Đời sốngTổ ấm

Nung mother’s battle for children with death

Lang SonWhen she and her husband held a purple child in their arms, taking a bus to Hanoi, Chu Thi Xuan bit her lip and told her not to cry.

Going to the National Children’s Hospital, the doctor informed that Ly Ngoc Ha, more than a year old, had neuroblastoma. This is the most common form of cancer in the first five years of life. The mean age of disease was 19 months with 89% of patients under 5 years of age and 98% of patients under 10 years of age.

“I don’t know what the disease is, but the doctor said it’s very serious, I have to go to the emergency room,” Xuan recalled the day she took her son to the hospital, in the summer of 2021.

At that moment, she almost dropped the packet of sticky rice that her family had given her since morning, “crying like water poured on the forest in the rainy season”. She blamed herself for not hurrying to bring her child to Hanoi soon, leaving her in the middle of life and death.

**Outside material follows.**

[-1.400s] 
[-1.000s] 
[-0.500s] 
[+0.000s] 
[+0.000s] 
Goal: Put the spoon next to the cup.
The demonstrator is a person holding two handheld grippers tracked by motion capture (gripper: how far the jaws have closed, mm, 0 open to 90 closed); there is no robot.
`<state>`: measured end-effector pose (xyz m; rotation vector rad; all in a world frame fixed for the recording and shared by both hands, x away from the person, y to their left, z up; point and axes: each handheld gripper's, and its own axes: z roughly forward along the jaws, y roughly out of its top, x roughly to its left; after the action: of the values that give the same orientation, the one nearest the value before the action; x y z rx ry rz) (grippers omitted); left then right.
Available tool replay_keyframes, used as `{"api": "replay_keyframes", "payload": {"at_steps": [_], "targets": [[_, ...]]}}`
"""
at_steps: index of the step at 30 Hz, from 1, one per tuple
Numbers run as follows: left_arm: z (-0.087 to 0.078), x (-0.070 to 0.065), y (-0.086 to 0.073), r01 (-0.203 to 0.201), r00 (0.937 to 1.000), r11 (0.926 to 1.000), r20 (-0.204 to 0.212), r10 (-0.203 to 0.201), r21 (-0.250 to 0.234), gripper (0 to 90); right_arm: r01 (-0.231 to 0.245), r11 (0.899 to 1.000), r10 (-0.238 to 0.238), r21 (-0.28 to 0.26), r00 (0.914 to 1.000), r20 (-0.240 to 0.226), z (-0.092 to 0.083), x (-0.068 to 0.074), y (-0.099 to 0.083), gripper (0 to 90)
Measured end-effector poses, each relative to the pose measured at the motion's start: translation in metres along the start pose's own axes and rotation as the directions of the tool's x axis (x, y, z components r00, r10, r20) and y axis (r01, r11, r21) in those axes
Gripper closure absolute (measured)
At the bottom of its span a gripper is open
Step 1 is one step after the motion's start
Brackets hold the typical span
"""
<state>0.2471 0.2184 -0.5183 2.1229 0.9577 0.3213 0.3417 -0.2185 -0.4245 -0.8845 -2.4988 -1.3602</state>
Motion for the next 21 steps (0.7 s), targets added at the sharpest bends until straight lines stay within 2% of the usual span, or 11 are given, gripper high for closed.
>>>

10 days before, baby Ngoc Ha appeared with symptoms of abdominal distension, fever, refusal to eat, continuous bowel movements. Ms. Xuan took her child to a provincial hospital for treatment for five days and then discharged. At home, baby Ha is still panting, yellow skin, high fever. At this time, she and her husband rushed to take their children to Hanoi. At home, she left her two oldest children and Ngoc Khanh, Ngoc Ha’s twin sister, for her grandparents to take care of.

On the way down to Hanoi, Xuan was used to it. From the time she was pregnant with Ngoc Ha, Ngoc Khanh, the mother went to the hospital once a month. Having had a third caesarean section, the risk of death was high, and she threatened to give birth prematurely, so she had to go to Hanoi’s maternity hospital for regular prenatal check-ups. Born with two ovaries, one placenta, one with polyhydramnios, one with a lack of amniotic fluid. The children all had respiratory failure, had to breathe oxygen and light. Ngoc Khanh was discharged from the hospital after 7 days, Ngoc Ha was allowed to go home after 18 days.

Ms. Xuan did not expect that it was just the beginning of the hardships.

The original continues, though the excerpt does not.